Stored entries:
----------------
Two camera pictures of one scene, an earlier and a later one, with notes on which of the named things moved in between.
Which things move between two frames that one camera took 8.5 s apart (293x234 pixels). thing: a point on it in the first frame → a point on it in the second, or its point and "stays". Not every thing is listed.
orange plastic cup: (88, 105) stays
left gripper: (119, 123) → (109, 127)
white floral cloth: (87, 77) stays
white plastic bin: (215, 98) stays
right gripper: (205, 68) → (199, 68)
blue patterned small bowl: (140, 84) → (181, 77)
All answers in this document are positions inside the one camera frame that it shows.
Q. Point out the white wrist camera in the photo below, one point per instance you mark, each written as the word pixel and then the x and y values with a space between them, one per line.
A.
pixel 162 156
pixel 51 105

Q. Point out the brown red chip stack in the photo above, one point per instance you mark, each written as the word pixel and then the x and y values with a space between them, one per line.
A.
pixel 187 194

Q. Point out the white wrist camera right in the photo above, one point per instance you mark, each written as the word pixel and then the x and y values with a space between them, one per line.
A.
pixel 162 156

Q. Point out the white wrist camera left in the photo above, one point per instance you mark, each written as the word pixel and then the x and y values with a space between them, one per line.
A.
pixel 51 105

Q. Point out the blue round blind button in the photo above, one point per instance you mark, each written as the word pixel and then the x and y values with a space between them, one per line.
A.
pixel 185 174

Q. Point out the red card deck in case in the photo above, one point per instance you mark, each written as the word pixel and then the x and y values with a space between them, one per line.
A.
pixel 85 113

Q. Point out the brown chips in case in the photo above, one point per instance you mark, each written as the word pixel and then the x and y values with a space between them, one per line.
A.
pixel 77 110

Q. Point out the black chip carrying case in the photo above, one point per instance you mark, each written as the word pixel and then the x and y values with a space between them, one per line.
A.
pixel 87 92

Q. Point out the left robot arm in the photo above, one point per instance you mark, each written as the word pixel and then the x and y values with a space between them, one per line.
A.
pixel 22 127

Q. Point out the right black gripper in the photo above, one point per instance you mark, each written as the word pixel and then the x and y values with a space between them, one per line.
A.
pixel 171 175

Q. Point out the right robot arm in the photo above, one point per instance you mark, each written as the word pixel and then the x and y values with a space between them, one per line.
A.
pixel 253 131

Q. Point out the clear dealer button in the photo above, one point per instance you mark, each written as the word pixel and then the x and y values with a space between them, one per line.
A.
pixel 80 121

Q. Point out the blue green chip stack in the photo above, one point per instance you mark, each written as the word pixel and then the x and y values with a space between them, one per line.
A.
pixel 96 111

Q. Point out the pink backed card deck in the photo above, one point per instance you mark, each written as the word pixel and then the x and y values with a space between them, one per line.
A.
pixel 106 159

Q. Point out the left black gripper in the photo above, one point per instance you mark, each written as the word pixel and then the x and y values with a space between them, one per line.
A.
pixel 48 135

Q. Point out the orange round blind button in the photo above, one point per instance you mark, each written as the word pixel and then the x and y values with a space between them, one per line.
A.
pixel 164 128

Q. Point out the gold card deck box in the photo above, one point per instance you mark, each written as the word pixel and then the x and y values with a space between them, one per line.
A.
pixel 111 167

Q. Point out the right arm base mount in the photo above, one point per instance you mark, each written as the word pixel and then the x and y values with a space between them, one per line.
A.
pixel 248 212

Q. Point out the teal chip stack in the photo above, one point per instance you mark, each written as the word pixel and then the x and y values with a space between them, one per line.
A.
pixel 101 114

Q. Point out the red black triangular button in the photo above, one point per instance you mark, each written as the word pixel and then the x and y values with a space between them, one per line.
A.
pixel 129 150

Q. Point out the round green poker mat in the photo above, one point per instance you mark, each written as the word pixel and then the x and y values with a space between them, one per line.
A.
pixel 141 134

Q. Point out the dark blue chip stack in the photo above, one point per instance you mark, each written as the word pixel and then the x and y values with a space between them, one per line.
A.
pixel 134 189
----------------
Task to complete:
Each line above that contains the word "stays" must be copied.

Task response:
Which things move between two frames that one camera took 8.5 s apart (293x234 pixels). thing: a point on it in the first frame → a point on it in the second, or its point and "stays". Not every thing is listed.
orange plastic cup: (88, 105) stays
white floral cloth: (87, 77) stays
white plastic bin: (215, 98) stays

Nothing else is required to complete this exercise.